— What the exercise asks —
Return each line of the records holding the string "away".

— Available records —
========
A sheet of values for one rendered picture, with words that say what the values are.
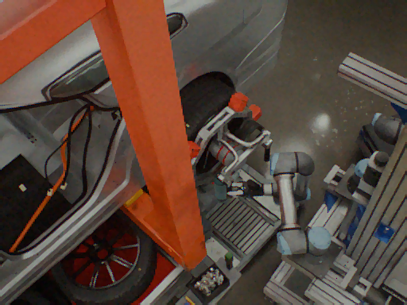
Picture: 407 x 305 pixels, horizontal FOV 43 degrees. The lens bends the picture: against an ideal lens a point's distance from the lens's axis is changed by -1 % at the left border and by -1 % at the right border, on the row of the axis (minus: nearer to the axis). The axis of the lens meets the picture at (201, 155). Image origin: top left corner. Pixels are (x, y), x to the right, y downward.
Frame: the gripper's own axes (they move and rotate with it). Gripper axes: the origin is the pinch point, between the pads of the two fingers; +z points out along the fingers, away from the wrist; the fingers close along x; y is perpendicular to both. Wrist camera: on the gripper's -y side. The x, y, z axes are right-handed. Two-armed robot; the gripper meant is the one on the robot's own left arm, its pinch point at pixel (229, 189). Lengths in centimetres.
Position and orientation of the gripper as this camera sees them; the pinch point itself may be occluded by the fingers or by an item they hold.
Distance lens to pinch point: 307.0
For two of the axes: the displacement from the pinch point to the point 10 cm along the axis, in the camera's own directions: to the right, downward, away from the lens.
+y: 0.7, 5.2, 8.5
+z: -10.0, 0.5, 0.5
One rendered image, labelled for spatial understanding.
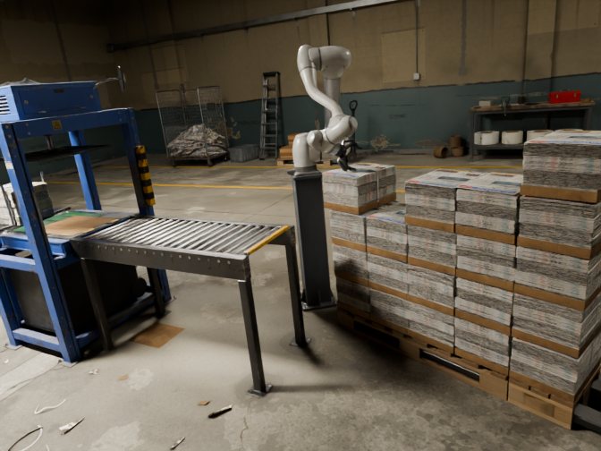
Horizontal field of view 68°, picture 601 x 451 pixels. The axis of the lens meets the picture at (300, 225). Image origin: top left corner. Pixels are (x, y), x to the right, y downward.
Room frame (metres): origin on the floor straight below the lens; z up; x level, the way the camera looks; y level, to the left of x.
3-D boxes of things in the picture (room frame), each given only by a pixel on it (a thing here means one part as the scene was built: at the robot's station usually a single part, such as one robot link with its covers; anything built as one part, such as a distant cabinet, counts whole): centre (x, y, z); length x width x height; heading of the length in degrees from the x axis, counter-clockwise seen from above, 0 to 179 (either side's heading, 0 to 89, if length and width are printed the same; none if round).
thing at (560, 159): (1.85, -1.18, 0.65); 0.39 x 0.30 x 1.29; 130
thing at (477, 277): (2.40, -0.71, 0.40); 1.16 x 0.38 x 0.51; 40
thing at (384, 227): (2.40, -0.71, 0.42); 1.17 x 0.39 x 0.83; 40
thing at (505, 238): (2.07, -0.99, 0.86); 0.38 x 0.29 x 0.04; 130
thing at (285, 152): (9.32, -0.36, 0.28); 1.20 x 0.83 x 0.57; 61
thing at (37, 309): (3.14, 1.65, 0.38); 0.94 x 0.69 x 0.63; 151
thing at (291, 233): (2.87, 0.63, 0.74); 1.34 x 0.05 x 0.12; 61
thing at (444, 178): (2.29, -0.79, 1.06); 0.37 x 0.29 x 0.01; 132
========
— Output below —
Frame: the gripper's own axes (they move and rotate with it). Gripper axes: the origin is the pinch point, between the pads of the two fingers; +z points out along the fingers, away from the wrist; the fingers close along x; y is perpendicular to both. Wrist camera: on the gripper's -y side. The x, y, z axes are right-handed. Two-armed robot; the gripper meant is the one on the robot's own left arm, its pinch point at pixel (229, 189). Lengths in centimetres.
For two of the axes: the displacement from the pinch point to the point 10 cm along the axis, in the camera's own directions: to the right, downward, away from the lens.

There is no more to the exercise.